The problem: Bring together every line in the data that includes "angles".

:: Available data

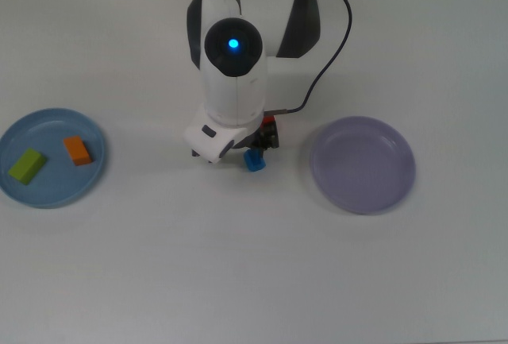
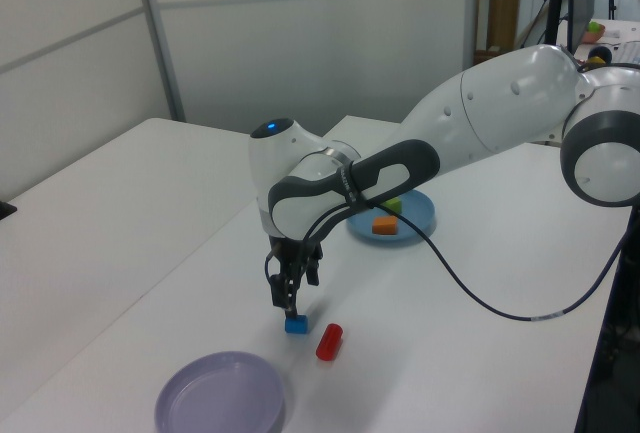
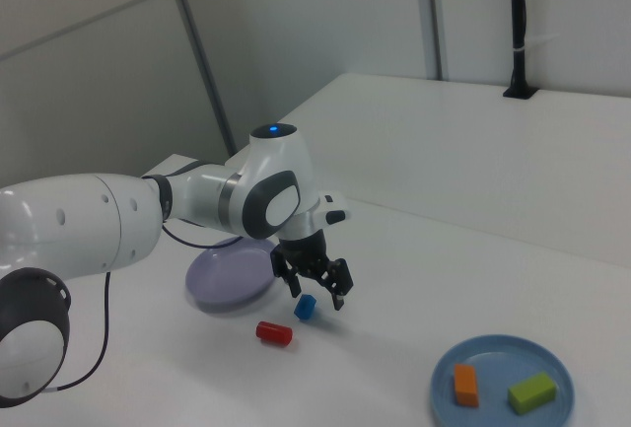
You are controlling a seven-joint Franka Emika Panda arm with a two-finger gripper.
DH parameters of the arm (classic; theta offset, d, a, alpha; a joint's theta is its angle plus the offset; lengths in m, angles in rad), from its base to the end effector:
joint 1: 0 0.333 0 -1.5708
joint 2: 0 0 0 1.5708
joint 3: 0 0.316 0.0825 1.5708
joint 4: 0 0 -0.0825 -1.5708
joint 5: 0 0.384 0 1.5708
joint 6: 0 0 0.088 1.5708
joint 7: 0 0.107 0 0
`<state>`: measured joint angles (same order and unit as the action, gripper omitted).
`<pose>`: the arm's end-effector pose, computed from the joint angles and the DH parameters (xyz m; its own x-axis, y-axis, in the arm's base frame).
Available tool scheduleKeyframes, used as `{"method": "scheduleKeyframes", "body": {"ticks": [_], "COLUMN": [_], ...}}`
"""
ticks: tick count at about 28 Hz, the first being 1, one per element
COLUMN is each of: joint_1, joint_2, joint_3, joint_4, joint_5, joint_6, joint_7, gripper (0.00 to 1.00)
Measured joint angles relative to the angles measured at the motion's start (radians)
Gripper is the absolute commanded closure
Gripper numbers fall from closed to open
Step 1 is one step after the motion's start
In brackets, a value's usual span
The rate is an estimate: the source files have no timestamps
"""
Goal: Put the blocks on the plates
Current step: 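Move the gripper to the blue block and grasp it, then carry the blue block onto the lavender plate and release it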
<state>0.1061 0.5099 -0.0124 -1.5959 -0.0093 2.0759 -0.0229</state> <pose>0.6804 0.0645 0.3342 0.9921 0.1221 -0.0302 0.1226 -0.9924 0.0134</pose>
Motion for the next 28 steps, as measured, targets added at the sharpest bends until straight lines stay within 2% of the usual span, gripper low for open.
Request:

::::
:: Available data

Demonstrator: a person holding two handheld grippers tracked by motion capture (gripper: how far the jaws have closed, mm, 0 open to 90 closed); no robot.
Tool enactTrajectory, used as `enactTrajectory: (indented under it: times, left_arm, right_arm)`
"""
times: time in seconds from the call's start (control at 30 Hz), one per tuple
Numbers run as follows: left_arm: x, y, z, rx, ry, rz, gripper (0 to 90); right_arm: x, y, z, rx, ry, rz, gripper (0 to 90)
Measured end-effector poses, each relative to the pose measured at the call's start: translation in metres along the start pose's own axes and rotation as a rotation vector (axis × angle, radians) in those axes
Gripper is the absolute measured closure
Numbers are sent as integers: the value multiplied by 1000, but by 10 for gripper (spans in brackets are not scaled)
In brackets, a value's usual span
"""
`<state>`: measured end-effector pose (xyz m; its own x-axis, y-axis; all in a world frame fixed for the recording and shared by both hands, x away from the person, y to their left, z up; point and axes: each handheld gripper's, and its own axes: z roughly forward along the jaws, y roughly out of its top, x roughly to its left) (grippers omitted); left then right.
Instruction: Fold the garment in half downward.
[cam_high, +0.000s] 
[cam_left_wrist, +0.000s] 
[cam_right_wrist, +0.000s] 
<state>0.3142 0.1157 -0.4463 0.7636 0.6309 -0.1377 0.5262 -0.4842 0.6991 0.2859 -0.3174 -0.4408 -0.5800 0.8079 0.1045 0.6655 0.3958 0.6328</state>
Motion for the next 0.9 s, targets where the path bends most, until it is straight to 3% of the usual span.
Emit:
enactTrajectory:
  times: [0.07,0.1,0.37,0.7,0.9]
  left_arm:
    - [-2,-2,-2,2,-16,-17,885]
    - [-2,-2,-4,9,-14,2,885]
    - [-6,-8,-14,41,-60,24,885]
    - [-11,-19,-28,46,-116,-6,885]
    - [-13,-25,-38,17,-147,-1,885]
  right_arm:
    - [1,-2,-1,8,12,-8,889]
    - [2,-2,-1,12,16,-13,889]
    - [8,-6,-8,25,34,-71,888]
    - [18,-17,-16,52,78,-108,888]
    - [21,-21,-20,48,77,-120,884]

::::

Result:
DH parameters of the arm (classic; theta offset, d, a, alpha; a joint's theta is its angle plus the offset; lengths in m, angles in rad), from its base to the end effector:
`<state>`: measured joint angles (same order and unit as the action, gripper omitted).
`<pose>`: the arm's end-effector pose, computed from the joint angles and the DH parameters (xyz m; its own x-axis, y-axis, in the arm's base frame).
Measured joint angles relative to the angles measured at the motion's start (radians)

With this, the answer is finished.